__TASK TO CARRY OUT__. The data below is to be repeated in full, exactly as given.

__DATA SECTION__.

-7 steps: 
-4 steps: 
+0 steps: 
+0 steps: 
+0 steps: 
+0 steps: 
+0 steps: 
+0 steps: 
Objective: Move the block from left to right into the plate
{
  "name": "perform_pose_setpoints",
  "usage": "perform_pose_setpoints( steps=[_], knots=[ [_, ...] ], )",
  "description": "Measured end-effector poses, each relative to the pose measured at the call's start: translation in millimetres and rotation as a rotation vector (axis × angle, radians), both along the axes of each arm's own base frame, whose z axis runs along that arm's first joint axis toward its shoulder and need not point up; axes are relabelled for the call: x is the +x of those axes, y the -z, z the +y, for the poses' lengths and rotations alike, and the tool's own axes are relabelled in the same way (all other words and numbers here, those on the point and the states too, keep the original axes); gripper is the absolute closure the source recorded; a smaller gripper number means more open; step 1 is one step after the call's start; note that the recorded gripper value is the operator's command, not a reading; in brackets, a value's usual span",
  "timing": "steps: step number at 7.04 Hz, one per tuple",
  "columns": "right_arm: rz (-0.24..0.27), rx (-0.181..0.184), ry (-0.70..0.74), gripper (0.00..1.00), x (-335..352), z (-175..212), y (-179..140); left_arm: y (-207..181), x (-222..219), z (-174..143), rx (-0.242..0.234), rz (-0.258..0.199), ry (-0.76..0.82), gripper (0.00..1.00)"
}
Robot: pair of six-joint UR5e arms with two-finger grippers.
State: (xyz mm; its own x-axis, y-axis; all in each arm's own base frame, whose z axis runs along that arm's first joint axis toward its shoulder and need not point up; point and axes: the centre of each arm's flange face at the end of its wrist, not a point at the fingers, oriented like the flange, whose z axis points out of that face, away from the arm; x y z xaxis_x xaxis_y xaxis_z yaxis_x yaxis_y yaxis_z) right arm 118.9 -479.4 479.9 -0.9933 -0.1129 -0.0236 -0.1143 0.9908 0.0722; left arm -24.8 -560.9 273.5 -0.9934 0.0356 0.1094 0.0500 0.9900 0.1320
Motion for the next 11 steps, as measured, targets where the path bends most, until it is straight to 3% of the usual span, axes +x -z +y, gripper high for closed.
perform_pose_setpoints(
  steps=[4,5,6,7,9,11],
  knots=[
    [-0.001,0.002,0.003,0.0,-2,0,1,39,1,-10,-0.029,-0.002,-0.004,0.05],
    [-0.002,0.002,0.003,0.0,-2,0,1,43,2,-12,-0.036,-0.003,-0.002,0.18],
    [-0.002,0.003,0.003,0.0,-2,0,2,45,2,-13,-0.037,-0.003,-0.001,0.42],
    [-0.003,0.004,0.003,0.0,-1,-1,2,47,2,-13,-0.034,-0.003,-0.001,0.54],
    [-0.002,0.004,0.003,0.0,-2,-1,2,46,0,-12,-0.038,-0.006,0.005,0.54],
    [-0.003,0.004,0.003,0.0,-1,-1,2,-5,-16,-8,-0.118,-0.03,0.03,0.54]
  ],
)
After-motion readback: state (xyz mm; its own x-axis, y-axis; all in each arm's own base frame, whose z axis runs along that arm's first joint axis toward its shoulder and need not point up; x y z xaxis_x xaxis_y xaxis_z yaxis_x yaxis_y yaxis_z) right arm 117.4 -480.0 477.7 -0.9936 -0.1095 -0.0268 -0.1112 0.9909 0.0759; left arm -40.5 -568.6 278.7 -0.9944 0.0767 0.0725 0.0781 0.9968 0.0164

__TASK RESPONSE__.
-7 steps: 
-4 steps: 
+0 steps: 
+0 steps: 
+0 steps: 
+0 steps: 
+0 steps: 
+0 steps: 
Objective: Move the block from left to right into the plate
{
  "name": "perform_pose_setpoints",
  "usage": "perform_pose_setpoints( steps=[_], knots=[ [_, ...] ], )",
  "description": "Measured end-effector poses, each relative to the pose measured at the call's start: translation in millimetres and rotation as a rotation vector (axis × angle, radians), both along the axes of each arm's own base frame, whose z axis runs along that arm's first joint axis toward its shoulder and need not point up; axes are relabelled for the call: x is the +x of those axes, y the -z, z the +y, for the poses' lengths and rotations alike, and the tool's own axes are relabelled in the same way (all other words and numbers here, those on the point and the states too, keep the original axes); gripper is the absolute closure the source recorded; a smaller gripper number means more open; step 1 is one step after the call's start; note that the recorded gripper value is the operator's command, not a reading; in brackets, a value's usual span",
  "timing": "steps: step number at 7.04 Hz, one per tuple",
  "columns": "right_arm: rz (-0.24..0.27), rx (-0.181..0.184), ry (-0.70..0.74), gripper (0.00..1.00), x (-335..352), z (-175..212), y (-179..140); left_arm: y (-207..181), x (-222..219), z (-174..143), rx (-0.242..0.234), rz (-0.258..0.199), ry (-0.76..0.82), gripper (0.00..1.00)"
}
Robot: pair of six-joint UR5e arms with two-finger grippers.
State: (xyz mm; its own x-axis, y-axis; all in each arm's own base frame, whose z axis runs along that arm's first joint axis toward its shoulder and need not point up; point and axes: the centre of each arm's flange face at the end of its wrist, not a point at the fingers, oriented like the flange, whose z axis points out of that face, away from the arm; x y z xaxis_x xaxis_y xaxis_z yaxis_x yaxis_y yaxis_z) right arm 118.9 -479.4 479.9 -0.9933 -0.1129 -0.0236 -0.1143 0.9908 0.0722; left arm -24.8 -560.9 273.5 -0.9934 0.0356 0.1094 0.0500 0.9900 0.1320
Motion for the next 11 steps, as measured, targets where the path bends most, until it is straight to 3% of the usual span, axes +x -z +y, gripper high for closed.
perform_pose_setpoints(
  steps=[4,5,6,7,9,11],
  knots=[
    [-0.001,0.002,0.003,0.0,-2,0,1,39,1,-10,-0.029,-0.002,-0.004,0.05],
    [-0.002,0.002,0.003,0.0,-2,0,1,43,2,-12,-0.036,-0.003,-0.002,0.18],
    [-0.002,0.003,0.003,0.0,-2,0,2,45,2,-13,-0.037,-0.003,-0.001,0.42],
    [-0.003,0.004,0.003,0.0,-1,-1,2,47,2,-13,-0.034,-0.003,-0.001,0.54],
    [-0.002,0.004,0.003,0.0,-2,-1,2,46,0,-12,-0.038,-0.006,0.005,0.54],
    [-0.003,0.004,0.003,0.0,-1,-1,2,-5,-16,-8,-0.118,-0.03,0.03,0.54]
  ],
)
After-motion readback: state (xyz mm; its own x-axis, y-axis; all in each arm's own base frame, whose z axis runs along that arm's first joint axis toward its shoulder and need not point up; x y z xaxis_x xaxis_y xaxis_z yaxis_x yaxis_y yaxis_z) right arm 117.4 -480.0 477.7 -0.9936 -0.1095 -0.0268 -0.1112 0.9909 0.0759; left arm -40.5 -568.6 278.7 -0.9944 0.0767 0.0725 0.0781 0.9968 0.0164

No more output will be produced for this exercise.